Justice 1 Committee, 22 Dec 2004
Meeting date: Wednesday, December 22, 2004
Official Report
285KB pdf
Civil Partnership Act 2004
I refer members to the note that has been prepared by the clerk on the Civil Partnership Act 2004, and to the correspondence that we have received from the Deputy Minister for Justice, which gives details of the enactment of the legislation—to put it on record, there is now a Civil Partnership Act. Members will note the comments in the minister's letter of 29 November thanking the Justice 1 Committee for its careful scrutiny. You will notice that a number of the issues that we raised during our scrutiny of the bill and of the corresponding Sewel motion have been taken up by Westminster in some shape or form. I wanted members to be aware of that and to note that the bill has now come into force.
I put on record my absolute delight that the Civil Partnership Act 2004 is now law. I am not quite telling members to buy their hats yet—but it might not be a bad idea.

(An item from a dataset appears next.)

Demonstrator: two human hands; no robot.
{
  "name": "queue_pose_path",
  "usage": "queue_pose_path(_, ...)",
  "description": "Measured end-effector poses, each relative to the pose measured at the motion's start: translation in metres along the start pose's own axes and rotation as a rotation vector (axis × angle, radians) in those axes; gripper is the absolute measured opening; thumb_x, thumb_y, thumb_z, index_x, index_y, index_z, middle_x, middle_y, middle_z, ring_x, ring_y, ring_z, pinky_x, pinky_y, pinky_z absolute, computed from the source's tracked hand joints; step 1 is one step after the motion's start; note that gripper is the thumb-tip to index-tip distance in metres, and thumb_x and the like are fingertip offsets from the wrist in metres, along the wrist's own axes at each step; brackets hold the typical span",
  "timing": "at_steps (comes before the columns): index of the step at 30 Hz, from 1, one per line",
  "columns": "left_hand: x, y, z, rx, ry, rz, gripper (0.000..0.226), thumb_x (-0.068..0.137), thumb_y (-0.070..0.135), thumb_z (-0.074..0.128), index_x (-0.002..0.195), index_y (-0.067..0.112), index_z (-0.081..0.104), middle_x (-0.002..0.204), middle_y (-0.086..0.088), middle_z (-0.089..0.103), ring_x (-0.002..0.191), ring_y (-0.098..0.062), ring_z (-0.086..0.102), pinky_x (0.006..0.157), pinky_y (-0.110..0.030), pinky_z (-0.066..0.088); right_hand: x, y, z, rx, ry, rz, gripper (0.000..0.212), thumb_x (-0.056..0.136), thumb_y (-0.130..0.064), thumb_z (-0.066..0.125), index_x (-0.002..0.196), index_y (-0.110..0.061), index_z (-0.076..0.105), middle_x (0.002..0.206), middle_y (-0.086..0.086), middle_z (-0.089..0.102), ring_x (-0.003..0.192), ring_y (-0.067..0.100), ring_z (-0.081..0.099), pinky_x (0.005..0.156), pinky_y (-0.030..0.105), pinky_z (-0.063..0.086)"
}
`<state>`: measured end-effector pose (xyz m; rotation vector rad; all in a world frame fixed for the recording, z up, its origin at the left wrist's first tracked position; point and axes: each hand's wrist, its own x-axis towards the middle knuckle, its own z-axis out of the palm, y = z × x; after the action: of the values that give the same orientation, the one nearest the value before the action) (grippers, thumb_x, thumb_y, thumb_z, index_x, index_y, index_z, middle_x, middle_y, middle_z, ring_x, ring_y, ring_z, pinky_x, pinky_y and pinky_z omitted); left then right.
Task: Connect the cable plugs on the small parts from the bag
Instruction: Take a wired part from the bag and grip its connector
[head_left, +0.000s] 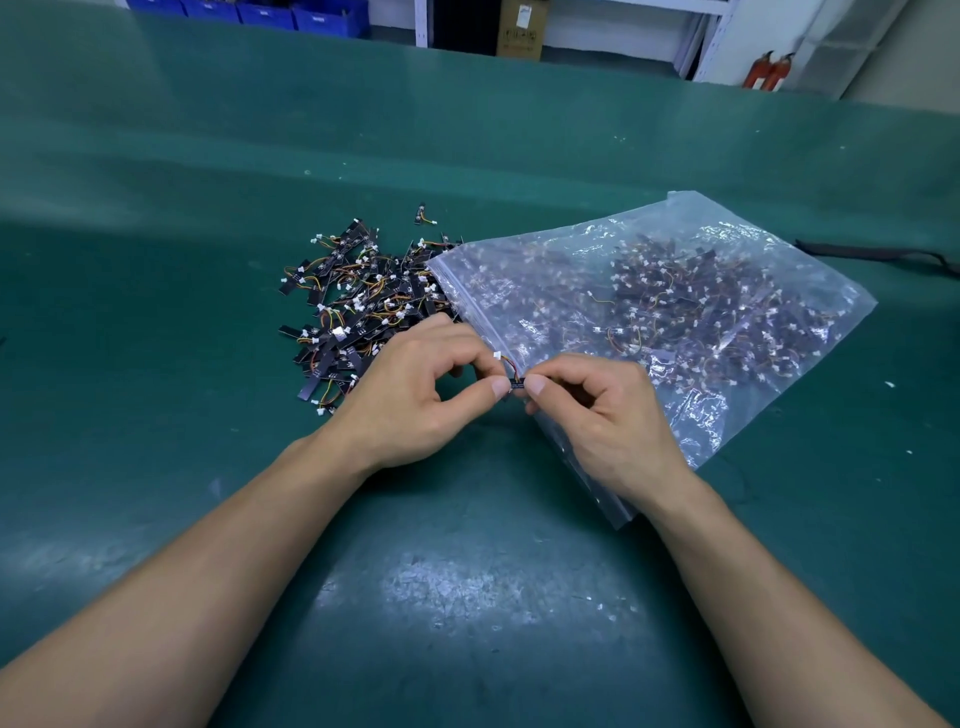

This has worked out well: the committee's work has been taken forward via the Executive into the process at Westminster. However, it has become apparent that there is not really any formal way of doing that, although I know that some of us were informally making sure that Westminster colleagues knew that both the Equal Opportunities Committee and the Justice 1 Committee of the Scottish Parliament had done work on the bill. I wonder if there needs to be some tightening up of Sewel motion procedure in general. There have been a number of occasions when Scottish parliamentary committees have done quite a lot of work to ensure that the relevant Westminster committees took issues into account, rather than just leaving matters to the Executive. Initially, I found it difficult to get the message across informally to people at Westminster that we had done a substantial amount of work on the bill.
We find from the briefing note and letters in front of us that, as a result of our work on the issue of religious premises, for example, not only did the Executive draft an amendment to the Scottish provisions, but the English and Welsh provisions were also amended, resulting in the adoption of a much clearer position. That is a direct result of our work here. We have to have mechanisms in place to ensure that such things happen all the time and are not dependent on whether a minister or an Executive official is minded to do something.
It was also good that Scottish Executive civil servants were involved in drafting the Scottish parts of the legislation. They did a tremendous job on a complex and difficult piece of legislation. Perhaps that should happen with other pieces of UK legislation that have a substantial effect on Scots law.
This is an example of a situation in which legislation can be affected if time is taken to work through it and if the appropriate channels are used. However, I cannot imagine a formal mechanism. The situation is almost akin to what we do when we scrutinise European legislation, when we simply pick up certain points that we think are important and try to influence the process. It is up to us to push at the open door. The only way in which a formal mechanism could be arrived at would be by including it in the concordat.
I would expect that, whoever the minister is, if technical and fundamental changes are being made to Scottish provisions, Scottish officials should be on the case as a matter of course. That would seem to be the easiest route for everyone. It makes sense.
I underline what Margaret Smith said. The process was a good example of a successful intervention. However, it still seems to be the case that the press, for example, will raise this piece of legislation as an example of something that we did not deal with when, in fact, the Equal Opportunities Committee took a lot of evidence on it and reported to Parliament before the Justice 1 Committee dealt with the matter. We should flag that up.